Rising electricity demand, increasing water usage, and expensive subsidies for companies like Google and Amazon are often linked with the DC boom. Due to efficiency gains, DCs in the US have fulfilled surging demand without proportional increases in electricity usage. However, these centers generate high environmental costs through water and power consumption.
Systematic empirical evidence is lacking on the impact of DC entry on public finances, local incomes, and jobs. This evidence is crucial in economics and management. While few studies have investigated third-party DC entry strategies, little is known about their broader economic effects.
While DCs in Virginia, the largest DC hub in the US, generate highly productive jobs with robust regional spillovers, they directly employ a small share of the workforce. Meanwhile, DC expansion has sparked local resistance in many areas, with communities in California, Iowa, and Virginia mobilizing against new DC projects, citing resource strain, land-use concerns, and noise.
Thus, studying the AI-driven DCs' economic role, including their impacts on economic growth, geography, regional development, and labor markets, has become critical owing to its increasing importance in shaping the economic future.
The Research Methodology
For the first time, researchers Daniel Yue and Yiyang Zeng of the Scheller College of Business at Georgia Institute of Technology conducted a comprehensive empirical analysis of how DC entry affects local economies. In particular, they studied how DC activation affects building permits, unemployment rates, median household income, establishments, wages, and employment using comprehensive facility-level information from Aterio, combined with county-level outcomes from sources such as the Quarterly Census of Employment and Wages (QCEW).

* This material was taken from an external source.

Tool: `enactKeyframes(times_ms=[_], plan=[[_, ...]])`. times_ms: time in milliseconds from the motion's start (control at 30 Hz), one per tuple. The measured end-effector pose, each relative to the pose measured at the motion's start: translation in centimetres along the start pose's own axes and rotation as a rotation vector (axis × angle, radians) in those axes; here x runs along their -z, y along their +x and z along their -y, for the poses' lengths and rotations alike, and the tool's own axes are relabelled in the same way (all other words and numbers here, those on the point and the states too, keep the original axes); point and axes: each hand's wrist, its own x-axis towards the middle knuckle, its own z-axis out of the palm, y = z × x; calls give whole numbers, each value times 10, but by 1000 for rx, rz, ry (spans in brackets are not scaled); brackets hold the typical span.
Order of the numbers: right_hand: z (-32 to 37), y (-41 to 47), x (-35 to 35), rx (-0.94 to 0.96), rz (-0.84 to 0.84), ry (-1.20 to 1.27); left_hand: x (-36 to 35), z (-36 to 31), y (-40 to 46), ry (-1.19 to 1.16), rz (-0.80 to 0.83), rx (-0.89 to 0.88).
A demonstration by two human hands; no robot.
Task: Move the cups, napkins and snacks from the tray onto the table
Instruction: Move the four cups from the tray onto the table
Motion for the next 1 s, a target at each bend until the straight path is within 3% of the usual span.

The Callaway and Sant’Anna difference-in-differences estimator framework was employed in this study to avoid the negative weighting issues plaguing conventional two-way fixed effects designs and to properly account for staggered treatment timing.
The researchers combined U.S. DCs facility-level information with county-level electricity prices and economic activity measures. Aterio, a commercial data provider, compiles the most comprehensive facility-level U.S. DC coverage by aggregating data from satellite imagery, permit records, industry sources, and utility filings.

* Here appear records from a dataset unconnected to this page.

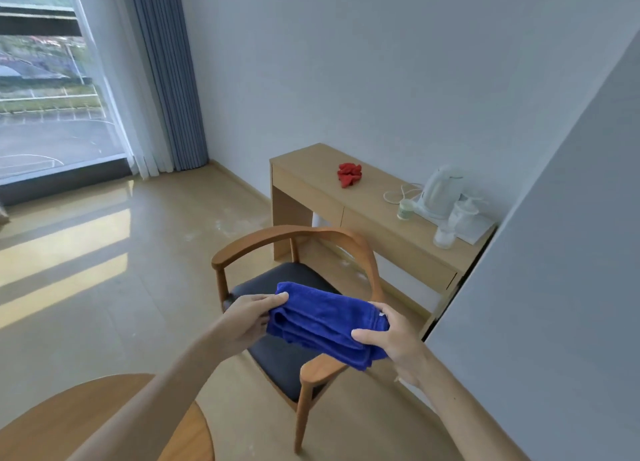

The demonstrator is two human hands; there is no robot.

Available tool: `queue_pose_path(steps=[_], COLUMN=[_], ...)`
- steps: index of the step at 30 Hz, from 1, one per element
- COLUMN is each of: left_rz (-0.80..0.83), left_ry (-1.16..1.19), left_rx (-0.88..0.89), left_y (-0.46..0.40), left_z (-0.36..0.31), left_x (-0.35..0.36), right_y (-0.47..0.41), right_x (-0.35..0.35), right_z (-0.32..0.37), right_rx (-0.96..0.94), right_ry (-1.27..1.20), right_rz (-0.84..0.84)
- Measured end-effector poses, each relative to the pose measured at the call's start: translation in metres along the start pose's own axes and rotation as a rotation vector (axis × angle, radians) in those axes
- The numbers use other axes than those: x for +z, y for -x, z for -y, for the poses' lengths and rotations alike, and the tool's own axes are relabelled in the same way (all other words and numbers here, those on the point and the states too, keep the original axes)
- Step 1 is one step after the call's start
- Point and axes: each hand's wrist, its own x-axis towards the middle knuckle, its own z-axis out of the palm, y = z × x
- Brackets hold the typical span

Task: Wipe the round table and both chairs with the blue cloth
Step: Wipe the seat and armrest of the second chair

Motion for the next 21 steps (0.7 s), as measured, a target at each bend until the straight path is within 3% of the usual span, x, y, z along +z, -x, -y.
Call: queue_pose_path(steps=[3, 7, 12, 21], left_rz=[-0.04, -0.179, -0.131, -0.252], left_ry=[0.133, 0.108, 0.165, 0.47], left_rx=[-0.08, -0.083, -0.14, -0.079], left_y=[-0.033, -0.072, -0.121, -0.23], left_z=[0.003, 0.004, 0.003, -0.016], left_x=[0.025, 0.041, 0.034, 0.01], right_y=[-0.02, -0.053, -0.11, -0.234], right_x=[-0.028, -0.043, -0.048, -0.049], right_z=[-0.014, -0.03, -0.032, 0.001], right_rx=[0.04, 0.121, 0.194, 0.217], right_ry=[-0.058, -0.182, -0.266, -0.107], right_rz=[-0.076, -0.058, -0.059, -0.046])
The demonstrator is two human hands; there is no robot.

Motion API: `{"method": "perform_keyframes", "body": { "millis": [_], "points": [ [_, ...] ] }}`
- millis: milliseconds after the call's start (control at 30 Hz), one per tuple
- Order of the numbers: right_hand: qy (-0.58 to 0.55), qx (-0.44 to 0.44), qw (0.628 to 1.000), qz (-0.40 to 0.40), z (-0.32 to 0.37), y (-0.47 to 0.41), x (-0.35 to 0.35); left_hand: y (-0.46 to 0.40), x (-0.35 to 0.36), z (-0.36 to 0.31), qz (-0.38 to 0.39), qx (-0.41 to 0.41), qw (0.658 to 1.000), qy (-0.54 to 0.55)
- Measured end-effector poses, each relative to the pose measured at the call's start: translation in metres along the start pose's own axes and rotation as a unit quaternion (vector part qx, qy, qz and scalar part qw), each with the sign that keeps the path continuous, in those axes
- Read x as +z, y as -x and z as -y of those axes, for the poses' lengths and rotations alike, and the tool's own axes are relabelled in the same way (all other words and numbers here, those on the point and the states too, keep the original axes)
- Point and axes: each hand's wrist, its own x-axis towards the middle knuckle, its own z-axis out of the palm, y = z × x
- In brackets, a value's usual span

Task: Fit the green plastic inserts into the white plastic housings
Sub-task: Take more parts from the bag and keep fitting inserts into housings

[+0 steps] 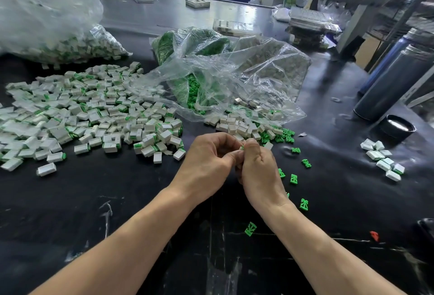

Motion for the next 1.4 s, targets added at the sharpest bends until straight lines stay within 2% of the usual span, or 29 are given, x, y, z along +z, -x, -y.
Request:
{"method": "perform_keyframes", "body": {
  "millis": [367,633,867,1067,1167,1400],
  "points": [
    [0.019,-0.03,0.999,-0.007,0.0,0.001,-0.002,0.001,-0.001,0.0,-0.005,-0.003,1.0,-0.024],
    [-0.002,0.01,1.0,-0.013,0.003,0.003,0.0,0.002,0.0,-0.004,-0.008,-0.009,1.0,-0.026],
    [-0.148,0.076,0.986,-0.003,0.005,0.004,-0.006,0.002,0.0,-0.007,0.006,-0.004,1.0,-0.011],
    [-0.085,-0.041,0.995,-0.026,0.0,-0.003,-0.02,-0.004,-0.009,-0.004,-0.04,-0.007,0.999,-0.035],
    [-0.075,-0.089,0.993,0.01,0.001,-0.002,-0.024,-0.006,-0.013,-0.001,-0.046,-0.008,0.998,-0.03],
    [-0.051,-0.095,0.994,0.001,0.002,-0.002,-0.024,-0.006,-0.014,-0.001,-0.031,-0.018,0.999,-0.03]
  ]
}}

The dataset reports estimated capacity in megawatts (MW); utility connections; operator name and facility type; current operational status (under construction/canceled /announced/active) and activation date; and precise street-level location (longitude, latitude, county Federal Information Processing Standards code) for every facility.

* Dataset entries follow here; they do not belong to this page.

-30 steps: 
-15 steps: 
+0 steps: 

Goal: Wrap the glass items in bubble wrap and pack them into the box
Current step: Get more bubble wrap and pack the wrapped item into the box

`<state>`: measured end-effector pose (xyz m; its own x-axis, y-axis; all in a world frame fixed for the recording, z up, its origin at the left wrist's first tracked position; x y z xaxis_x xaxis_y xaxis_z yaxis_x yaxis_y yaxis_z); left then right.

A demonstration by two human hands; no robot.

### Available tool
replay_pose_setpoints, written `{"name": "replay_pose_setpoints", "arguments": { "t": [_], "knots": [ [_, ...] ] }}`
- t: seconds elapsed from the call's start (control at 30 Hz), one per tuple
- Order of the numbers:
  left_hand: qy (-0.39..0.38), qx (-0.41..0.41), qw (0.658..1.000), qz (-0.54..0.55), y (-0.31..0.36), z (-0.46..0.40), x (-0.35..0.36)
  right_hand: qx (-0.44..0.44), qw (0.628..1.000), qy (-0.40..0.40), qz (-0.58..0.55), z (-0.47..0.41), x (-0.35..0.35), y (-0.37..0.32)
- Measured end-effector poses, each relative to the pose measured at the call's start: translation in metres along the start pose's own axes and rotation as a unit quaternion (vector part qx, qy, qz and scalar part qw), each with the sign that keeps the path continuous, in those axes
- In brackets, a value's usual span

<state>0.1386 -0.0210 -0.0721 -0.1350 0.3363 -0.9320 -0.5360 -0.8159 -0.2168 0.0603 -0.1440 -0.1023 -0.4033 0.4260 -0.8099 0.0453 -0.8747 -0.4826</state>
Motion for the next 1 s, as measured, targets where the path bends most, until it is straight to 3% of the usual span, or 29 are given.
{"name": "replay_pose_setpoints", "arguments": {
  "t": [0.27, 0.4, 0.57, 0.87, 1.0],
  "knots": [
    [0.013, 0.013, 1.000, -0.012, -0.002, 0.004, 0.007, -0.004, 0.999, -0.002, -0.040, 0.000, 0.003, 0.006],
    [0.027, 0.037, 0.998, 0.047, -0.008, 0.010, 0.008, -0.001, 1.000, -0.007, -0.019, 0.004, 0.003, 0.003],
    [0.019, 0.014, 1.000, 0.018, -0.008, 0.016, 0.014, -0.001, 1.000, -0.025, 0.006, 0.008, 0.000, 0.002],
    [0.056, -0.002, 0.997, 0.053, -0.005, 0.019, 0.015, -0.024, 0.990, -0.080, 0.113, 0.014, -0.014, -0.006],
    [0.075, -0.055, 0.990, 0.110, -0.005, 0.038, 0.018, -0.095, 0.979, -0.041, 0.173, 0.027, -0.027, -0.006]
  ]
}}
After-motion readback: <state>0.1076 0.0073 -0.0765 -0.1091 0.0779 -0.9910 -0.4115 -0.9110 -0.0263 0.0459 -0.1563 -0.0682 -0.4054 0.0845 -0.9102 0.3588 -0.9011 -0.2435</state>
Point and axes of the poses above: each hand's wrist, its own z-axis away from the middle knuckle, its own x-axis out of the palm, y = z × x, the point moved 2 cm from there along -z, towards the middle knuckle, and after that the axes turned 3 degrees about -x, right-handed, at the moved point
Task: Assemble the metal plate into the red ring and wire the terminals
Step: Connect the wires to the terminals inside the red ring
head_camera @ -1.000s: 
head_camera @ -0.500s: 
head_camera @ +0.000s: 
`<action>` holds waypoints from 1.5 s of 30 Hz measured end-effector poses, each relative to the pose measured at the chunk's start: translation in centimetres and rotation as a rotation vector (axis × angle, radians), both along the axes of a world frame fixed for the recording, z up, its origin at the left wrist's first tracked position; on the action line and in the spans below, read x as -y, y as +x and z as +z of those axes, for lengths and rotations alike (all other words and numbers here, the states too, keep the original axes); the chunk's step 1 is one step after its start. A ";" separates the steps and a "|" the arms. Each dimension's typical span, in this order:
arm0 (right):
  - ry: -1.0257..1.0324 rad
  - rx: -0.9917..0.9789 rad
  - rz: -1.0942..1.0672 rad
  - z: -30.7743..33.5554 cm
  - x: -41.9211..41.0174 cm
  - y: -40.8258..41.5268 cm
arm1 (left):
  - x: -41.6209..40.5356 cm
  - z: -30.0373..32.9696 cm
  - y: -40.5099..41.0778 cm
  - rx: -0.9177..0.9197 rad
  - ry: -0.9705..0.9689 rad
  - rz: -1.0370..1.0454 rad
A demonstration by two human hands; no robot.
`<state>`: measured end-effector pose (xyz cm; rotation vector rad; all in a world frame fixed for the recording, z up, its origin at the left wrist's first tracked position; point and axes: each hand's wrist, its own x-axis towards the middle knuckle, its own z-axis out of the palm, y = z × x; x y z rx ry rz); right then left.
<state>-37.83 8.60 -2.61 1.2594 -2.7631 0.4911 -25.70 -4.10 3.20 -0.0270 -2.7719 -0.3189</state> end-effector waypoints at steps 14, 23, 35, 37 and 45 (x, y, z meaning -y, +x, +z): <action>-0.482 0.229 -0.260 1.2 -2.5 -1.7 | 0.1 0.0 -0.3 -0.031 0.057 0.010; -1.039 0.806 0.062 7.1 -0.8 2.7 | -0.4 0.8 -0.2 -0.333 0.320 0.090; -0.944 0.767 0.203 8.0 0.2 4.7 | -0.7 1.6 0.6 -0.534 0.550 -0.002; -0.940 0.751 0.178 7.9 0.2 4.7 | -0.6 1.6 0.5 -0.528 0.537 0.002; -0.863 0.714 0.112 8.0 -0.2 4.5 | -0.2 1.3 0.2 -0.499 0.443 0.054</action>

This granularity allowed researchers to identify DC location, their timing of entry, and scale. They defined treatment based on the first DC activation in a county to obtain a clean date of adoption for the staggered difference-in-differences design. Additionally, they constructed several classification variables to evaluate their hypotheses, including operator type, metro status, and entry cohort.
Yue and Zeng explored whether the first DC facility was a “Big Tech”-operated facility (e.g., Oracle, Apple, Meta, Microsoft, Google, or Amazon) or operated by other operators, using the operator type variable. The entry cohort determined the timing of first DC activation, classified as post-2020, 2010–2019, or pre-2010. Metro status classified the county as non-metropolitan or metropolitan through statistical area delineations based on Office of Management and Budget (OMB) core definitions.
The researchers also constructed additional heterogeneity variables for supplementary analyses. County population measures included population density and total population from the Census Bureau’s Population Estimates Program, while rural-urban continuum codes classified counties based on adjacency to metro areas and metropolitan status on a 1–9 scale.
Key Findings of the Research
The researchers successfully used facility-level data on DC entry combined with county-level economic outcomes and applied modern difference-in-differences methods to study local impacts.
Results showed that DC activation increased the number of business establishments by 4.7%, wages by 5.0%, and employment by 3.5%, indicating statistically robust and meaningful local economic benefits despite limited direct employment.
Yet, these gains were distributed unevenly, with metropolitan counties benefiting significantly while non-metropolitan areas showed negligible effects. Big Tech hyperscale facilities had a greater impact than smaller third-party DCs.
Early first-entry timing counties and those receiving additional DC facilities within five years witnessed stronger gains compared to those with recent first-entry timing and isolated entry counties, although the study notes that weaker effects among more recent entrants may partly reflect shorter follow-up time and that the larger gains linked to additional entries do not necessarily prove that each extra facility independently caused those effects.
Findings also showed that DC entry increased electricity prices in regions where utility structures enable cleaner identification, indicating a hidden cost.
Thus, both facility operators and local context play a key role in determining whether DC investment translates into economic benefits and imposes infrastructure-related cost pressures.
In conclusion, this study's findings effectively inform current policy debates on DC expansion and its local economic consequences.

*Important notice: SSRN publishes preliminary scientific reports that are not peer-reviewed and, therefore, should not be regarded as definitive, used to guide development decisions, or treated as established information in the field of artificial intelligence research.